Exercise → Reproduce the data shown below exactly.

BEGIN Exercise data

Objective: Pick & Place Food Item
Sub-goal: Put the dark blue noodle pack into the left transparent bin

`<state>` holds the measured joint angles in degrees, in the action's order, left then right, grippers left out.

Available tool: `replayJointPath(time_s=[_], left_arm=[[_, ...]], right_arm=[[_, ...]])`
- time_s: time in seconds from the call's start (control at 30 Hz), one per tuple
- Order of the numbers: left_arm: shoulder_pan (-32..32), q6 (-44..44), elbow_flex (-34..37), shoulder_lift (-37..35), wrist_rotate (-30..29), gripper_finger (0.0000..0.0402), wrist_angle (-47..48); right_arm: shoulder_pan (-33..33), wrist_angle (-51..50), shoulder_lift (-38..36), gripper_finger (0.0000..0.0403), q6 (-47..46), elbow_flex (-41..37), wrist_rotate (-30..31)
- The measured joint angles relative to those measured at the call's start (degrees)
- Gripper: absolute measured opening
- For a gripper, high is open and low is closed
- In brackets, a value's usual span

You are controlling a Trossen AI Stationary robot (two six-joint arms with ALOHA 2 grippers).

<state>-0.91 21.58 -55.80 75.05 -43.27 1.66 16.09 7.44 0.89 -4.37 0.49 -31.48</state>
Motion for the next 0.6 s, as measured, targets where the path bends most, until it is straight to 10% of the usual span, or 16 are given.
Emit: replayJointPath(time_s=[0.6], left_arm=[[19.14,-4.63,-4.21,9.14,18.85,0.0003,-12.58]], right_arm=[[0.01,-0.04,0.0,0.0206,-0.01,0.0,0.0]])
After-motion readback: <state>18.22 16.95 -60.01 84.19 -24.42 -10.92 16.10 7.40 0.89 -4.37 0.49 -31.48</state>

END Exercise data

Solution →
Objective: Pick & Place Food Item
Sub-goal: Put the dark blue noodle pack into the left transparent bin

`<state>` holds the measured joint angles in degrees, in the action's order, left then right, grippers left out.

Available tool: `replayJointPath(time_s=[_], left_arm=[[_, ...]], right_arm=[[_, ...]])`
- time_s: time in seconds from the call's start (control at 30 Hz), one per tuple
- Order of the numbers: left_arm: shoulder_pan (-32..32), q6 (-44..44), elbow_flex (-34..37), shoulder_lift (-37..35), wrist_rotate (-30..29), gripper_finger (0.0000..0.0402), wrist_angle (-47..48); right_arm: shoulder_pan (-33..33), wrist_angle (-51..50), shoulder_lift (-38..36), gripper_finger (0.0000..0.0403), q6 (-47..46), elbow_flex (-41..37), wrist_rotate (-30..31)
- The measured joint angles relative to those measured at the call's start (degrees)
- Gripper: absolute measured opening
- For a gripper, high is open and low is closed
- In brackets, a value's usual span

You are controlling a Trossen AI Stationary robot (two six-joint arms with ALOHA 2 grippers).

<state>-0.91 21.58 -55.80 75.05 -43.27 1.66 16.09 7.44 0.89 -4.37 0.49 -31.48</state>
Motion for the next 0.6 s, as measured, targets where the path bends most, until it is straight to 10% of the usual span, or 16 are given.
Emit: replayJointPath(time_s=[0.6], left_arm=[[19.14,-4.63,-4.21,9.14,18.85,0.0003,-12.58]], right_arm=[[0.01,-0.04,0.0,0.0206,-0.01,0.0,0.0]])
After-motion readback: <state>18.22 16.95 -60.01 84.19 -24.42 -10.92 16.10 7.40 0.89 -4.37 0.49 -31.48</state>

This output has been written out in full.